## WHAT THE TASK REQUIRES
Locate each line below that includes "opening" and reproduce it.

====== RECORDS FOR THE TASK

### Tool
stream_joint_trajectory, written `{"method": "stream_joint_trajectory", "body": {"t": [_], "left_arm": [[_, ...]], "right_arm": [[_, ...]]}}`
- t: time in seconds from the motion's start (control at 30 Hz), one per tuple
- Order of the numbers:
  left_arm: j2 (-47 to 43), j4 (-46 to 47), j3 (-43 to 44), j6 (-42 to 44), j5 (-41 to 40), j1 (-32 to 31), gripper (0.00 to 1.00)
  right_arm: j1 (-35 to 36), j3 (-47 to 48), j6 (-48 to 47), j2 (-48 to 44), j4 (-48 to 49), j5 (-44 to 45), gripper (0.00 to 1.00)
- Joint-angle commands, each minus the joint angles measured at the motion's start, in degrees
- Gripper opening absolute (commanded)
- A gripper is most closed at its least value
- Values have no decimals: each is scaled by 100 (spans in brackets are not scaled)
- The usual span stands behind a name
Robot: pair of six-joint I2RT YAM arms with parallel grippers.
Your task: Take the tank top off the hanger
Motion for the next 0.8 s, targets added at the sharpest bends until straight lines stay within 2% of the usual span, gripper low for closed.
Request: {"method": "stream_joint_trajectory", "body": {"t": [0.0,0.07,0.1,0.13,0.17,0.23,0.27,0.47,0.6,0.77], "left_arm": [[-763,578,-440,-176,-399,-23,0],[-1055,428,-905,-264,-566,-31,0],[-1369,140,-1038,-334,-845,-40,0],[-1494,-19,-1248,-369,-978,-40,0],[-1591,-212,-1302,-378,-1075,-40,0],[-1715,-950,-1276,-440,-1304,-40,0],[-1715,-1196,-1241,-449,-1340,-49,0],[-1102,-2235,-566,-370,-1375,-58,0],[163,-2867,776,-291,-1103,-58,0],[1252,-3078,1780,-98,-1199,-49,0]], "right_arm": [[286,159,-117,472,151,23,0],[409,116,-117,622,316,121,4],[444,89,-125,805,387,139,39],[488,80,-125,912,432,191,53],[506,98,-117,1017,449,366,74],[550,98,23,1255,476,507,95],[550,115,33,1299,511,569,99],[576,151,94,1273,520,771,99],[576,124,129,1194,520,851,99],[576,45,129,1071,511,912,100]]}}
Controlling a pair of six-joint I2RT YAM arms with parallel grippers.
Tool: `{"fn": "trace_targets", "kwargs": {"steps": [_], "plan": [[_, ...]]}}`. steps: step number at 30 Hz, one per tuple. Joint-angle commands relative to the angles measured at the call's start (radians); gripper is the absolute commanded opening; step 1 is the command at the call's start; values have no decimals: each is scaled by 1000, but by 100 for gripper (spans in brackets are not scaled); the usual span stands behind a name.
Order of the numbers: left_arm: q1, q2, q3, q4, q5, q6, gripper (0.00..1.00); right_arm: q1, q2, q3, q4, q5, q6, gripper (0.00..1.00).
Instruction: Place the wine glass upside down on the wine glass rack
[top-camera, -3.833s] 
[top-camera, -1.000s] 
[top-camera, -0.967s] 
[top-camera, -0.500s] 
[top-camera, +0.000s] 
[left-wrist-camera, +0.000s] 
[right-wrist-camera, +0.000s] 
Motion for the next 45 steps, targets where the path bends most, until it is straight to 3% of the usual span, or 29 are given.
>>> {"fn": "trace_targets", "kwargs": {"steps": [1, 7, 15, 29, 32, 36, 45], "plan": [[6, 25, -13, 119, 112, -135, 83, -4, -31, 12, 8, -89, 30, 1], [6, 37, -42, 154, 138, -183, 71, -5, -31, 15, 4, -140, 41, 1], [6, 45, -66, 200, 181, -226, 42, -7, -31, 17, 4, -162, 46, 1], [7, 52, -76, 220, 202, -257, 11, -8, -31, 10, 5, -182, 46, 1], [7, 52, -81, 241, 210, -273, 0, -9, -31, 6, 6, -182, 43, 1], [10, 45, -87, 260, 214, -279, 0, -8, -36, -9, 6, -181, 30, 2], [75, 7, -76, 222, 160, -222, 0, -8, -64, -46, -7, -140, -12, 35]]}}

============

## REPLY TO THE TASK
- Gripper opening absolute (commanded)
Tool: `{"fn": "trace_targets", "kwargs": {"steps": [_], "plan": [[_, ...]]}}`. steps: step number at 30 Hz, one per tuple. Joint-angle commands relative to the angles measured at the call's start (radians); gripper is the absolute commanded opening; step 1 is the command at the call's start; values have no decimals: each is scaled by 1000, but by 100 for gripper (spans in brackets are not scaled); the usual span stands behind a name.

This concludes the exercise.